[OFFICIAL ENGLISH TRANSLATION]
Date: 20010921
Docket: 2000-3978(IT)I
BETWEEN:
GHISLAINE A. CÔTÉ,
Appellant,
and
HER MAJESTY THE QUEEN,
Respondent.
REASONS FOR JUDGMENT
Rip, J.T.C.C.
[1] The appellant is appealing from
the assessment of the Minister of National Revenue (the
"Minister") for the 1999 taxation year. The issue is
whether the Minister correctly computed tax payable under section
180.2 of the Income Tax Act (the "Act")
for the 1999 taxation year.
[2] The facts are not in dispute. The
appellant, Ms. Côté, had been employed by her former
employer since 1976. She stopped working on April 28, 1995, as a
result of medical problems. She underwent several medical
procedures. On June 25, 1997, one of her doctors gave her a
certificate authorizing her to return to work on June 26,
1997.
[3] Before the appellant's return
to work, her employer required that she be examined by two
doctors retained by the employer, and those doctors found that
she was not fit to return to work. The appellant filed with her
union a grievance and a request that she be reinstated. After a
medical adjudication, the employer reinstated the appellant in
her position with all her rights and privileges, retroactive to
July 4, 1997.
[4] After working for about a month,
the appellant reached an agreement with her employer that she
would resign and the employer would pay her a lump sum of
$63,201.21. This amount was received as remuneration from her
employment in 1999. Of the $63,201.21, $17,785.32 related to 1997
and $39,043.37 to 1998.
[5] In her tax return for the 1999
taxation year, the appellant indicated an amount of $99,741.86 as
net income before adjustments. (Her "total income" was
$106,937.01.) This last amount includes all amounts paid by her
former employer. In computing her total income, she included the
old age security pension amount that she had received, namely,
$4,959.51, but in determining her net income for the 1999
taxation year, she deducted $4,959.51 from her net income before
adjustments ($99,741.86) as a social benefits repayment.
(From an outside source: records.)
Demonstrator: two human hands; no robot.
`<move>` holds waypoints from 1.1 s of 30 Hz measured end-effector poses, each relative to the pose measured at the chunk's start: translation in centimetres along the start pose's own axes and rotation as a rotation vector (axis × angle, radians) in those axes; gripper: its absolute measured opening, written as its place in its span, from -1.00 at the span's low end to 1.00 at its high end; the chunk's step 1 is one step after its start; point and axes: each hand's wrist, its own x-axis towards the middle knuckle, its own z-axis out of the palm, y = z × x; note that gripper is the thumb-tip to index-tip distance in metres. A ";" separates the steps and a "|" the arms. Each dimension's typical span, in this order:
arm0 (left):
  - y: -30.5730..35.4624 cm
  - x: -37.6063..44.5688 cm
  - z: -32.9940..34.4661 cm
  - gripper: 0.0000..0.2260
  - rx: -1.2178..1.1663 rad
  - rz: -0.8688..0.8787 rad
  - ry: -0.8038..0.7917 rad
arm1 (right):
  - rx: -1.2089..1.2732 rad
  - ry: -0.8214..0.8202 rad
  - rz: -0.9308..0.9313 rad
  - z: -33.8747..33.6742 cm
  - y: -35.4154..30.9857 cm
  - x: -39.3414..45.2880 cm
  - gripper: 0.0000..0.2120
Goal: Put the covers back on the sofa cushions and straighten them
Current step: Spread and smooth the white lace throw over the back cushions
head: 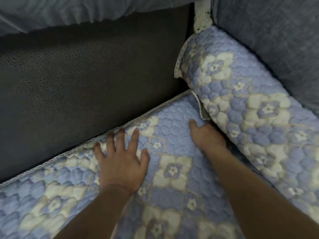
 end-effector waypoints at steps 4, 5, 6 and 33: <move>0.4 -0.3 0.0 -0.40 0.012 -0.001 -0.008 | -0.090 0.045 0.020 0.5 -0.3 0.3 -0.11; 0.4 -0.3 -0.2 -0.40 0.011 0.003 -0.010 | -0.164 0.084 -0.026 0.9 -0.5 0.0 -0.22; 0.4 -0.3 -0.3 -0.39 0.008 0.003 -0.024 | -0.238 0.145 -0.100 1.1 -0.8 -0.5 -0.33; 0.2 0.6 0.0 -0.38 0.035 0.000 -0.030 | 0.111 -0.055 -0.117 -0.3 -8.3 5.0 -0.32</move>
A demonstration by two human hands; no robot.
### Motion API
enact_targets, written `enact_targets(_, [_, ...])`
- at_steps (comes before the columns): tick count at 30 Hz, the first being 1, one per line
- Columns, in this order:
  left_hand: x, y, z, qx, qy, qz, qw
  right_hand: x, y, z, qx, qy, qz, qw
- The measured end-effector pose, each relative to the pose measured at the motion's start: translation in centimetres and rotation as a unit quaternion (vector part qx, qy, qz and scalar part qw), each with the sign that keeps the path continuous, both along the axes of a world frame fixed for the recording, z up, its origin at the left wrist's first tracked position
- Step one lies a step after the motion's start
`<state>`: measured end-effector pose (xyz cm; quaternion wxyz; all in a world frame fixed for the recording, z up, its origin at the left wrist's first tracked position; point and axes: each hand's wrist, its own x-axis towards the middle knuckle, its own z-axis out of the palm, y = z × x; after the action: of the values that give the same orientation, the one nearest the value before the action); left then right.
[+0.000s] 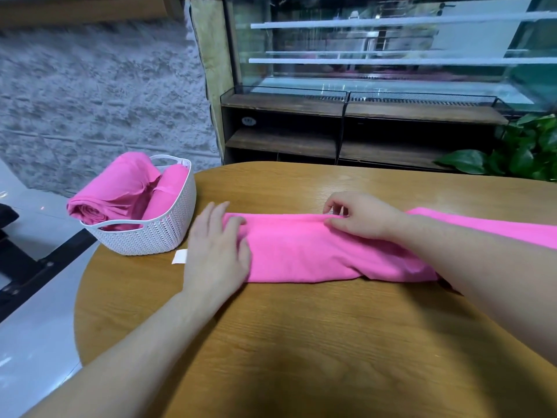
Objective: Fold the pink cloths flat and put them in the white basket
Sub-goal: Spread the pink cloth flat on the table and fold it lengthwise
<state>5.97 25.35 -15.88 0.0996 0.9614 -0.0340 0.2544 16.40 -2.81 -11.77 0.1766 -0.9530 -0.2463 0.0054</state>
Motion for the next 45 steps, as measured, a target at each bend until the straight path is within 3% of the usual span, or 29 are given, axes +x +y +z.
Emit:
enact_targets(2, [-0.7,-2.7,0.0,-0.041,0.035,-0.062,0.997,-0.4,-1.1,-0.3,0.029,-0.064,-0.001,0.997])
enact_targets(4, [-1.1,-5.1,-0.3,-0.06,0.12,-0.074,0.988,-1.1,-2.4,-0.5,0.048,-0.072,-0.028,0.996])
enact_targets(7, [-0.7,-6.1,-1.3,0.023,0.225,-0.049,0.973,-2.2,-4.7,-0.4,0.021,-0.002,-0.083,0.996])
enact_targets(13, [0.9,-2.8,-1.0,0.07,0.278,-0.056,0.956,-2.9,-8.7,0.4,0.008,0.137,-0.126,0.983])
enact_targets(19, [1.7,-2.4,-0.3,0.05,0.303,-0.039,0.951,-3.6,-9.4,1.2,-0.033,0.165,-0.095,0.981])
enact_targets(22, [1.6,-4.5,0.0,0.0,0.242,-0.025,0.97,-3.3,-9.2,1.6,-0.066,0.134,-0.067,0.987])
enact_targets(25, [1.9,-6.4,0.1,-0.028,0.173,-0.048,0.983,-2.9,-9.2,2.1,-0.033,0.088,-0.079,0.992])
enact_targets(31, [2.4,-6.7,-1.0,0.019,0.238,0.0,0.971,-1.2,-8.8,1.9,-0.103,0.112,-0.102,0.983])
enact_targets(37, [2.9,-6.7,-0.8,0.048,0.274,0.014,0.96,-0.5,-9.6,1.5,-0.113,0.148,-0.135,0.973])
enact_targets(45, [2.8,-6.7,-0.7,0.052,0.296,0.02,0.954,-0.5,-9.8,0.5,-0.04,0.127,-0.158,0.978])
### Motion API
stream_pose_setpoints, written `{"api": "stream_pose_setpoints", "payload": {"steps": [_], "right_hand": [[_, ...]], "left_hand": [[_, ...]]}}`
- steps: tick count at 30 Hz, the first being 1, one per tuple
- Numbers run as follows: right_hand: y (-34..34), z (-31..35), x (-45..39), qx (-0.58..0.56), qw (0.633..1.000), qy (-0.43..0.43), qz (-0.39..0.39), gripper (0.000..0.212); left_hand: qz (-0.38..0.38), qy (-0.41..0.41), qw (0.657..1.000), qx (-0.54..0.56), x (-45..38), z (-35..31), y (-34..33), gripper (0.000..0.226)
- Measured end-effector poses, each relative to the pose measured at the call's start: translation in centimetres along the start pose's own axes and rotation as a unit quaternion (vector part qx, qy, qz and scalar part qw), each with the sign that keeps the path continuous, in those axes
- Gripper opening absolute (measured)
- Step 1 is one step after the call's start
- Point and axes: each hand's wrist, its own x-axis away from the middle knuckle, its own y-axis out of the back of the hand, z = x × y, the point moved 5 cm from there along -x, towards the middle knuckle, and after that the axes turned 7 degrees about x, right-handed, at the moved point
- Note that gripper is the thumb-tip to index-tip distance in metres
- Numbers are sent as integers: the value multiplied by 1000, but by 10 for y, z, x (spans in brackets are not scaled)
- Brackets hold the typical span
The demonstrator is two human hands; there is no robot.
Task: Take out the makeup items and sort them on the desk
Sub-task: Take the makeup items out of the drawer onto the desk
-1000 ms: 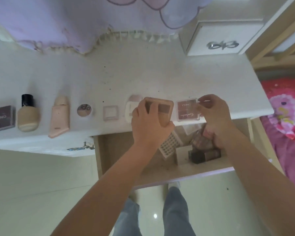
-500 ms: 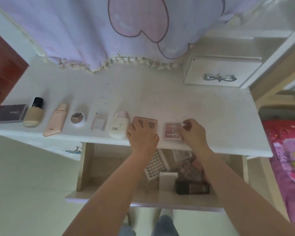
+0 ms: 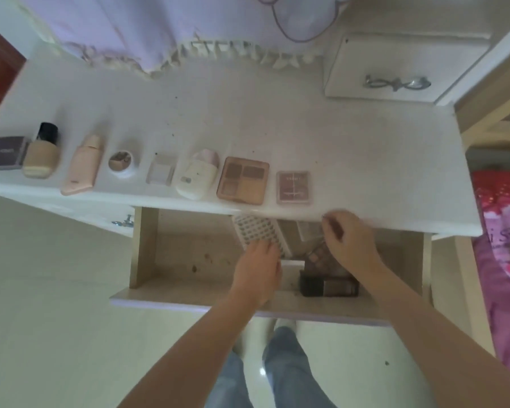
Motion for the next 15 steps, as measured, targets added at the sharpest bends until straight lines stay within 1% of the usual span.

[6] In assessing the appellant for the
1999 taxation year, the Minister computed, under section 180.2 of
the Act, a "clawback" tax on the old age
security benefits since the appellant's net income before
adjustments exceeded $53,215. Counsel for the appellant explained
in the Notice of Appeal that [TRANSLATION] "the 1999 income
is not, in reality, $106,937.00 but $50,108.82 after deduction of
the amount of $56,228 (representing the backward averaging to
1997 of $17,785.52 in salary and to 1998 of $39,043.37 in
salary).[1] The
amount of $50,108.82 is below the $53, 215 cap for the 1999
taxation year."
[7] In her Notice of Appeal, the
appellant states that the action by officials of the Canada
Customs and Revenue Agency ("CCRA") is [TRANSLATION]
"unjust, unfair and not according to law". Her counsel
does not rely on any case law. He bases his argument primarily on
the general rules of interpretation of the Act as set out
in the work of Professor P.-A. Côté.[2] Taking recent decisions of the
Supreme Court of Canada as his basis, that author summarizes the
contemporary doctrine of interpretation of tax legislation as
follows:
In the Notre-Dame de Bon-Secours case [[1994] 3 S.C.R. 3],
Gonthier J., for the Court, set out the principles which are to
govern interpretation of tax legislation. There are three
propositions: 1) "the interpretation of tax legislation
should follow the ordinary rules of interpretation"; 2) the
choice between a strict or liberal reading of the texts must not
be guided by presumptions favourable to the State or the
taxpayer, but by reference to the goal which underlines the
provision under interpretation; 3) "only a reasonable doubt,
not resolved by the ordinary rules of interpretation, will be
settled by recourse to the residual presumption in favour of the
taxpayer."
[8] Regarding each of the above three
propositions, counsel for the appellant referred the Court to the
following excerpts at pages 495-497:
. . . However, two principles can be drawn from the present
case law of the Supreme Court. First, the fact that the literal
meaning is clear, that it is free of any ambiguities or
imprecisions, does not constitute a justifiable reason to ignore
the objectives of the provision: these must always be borne in
mind, as a contextual element. Second, when establishing the
meaning of a rule of tax law, arguments drawn from the objectives
of a provision could tip the balance where the literal meaning is
obscure; on the other hand, their weight would be noticeably
reduced in the presence of a text whose literal meaning, when
analysed contextually, appears plain.
. . .
. . . If a choice is to be made between giving a tax provision
a strict or wide meaning, one must not ask which interpretation
would be beneficial to whom, but rather which interpretation
would best meet the objectives of the provision . . .
.
. . . Interpretation of a provision which grants an exemption
or deduction must be done so as to provide it with its full
meaning, in light of the objectives sought by the legislature. If
the usual rules of interpretation used to arrive at the meaning
of the provision leave a serious doubt, the provision of
exemption or deduction, as is the case for a provision which
imposes a tax, will be interpreted in favour of the taxpayer.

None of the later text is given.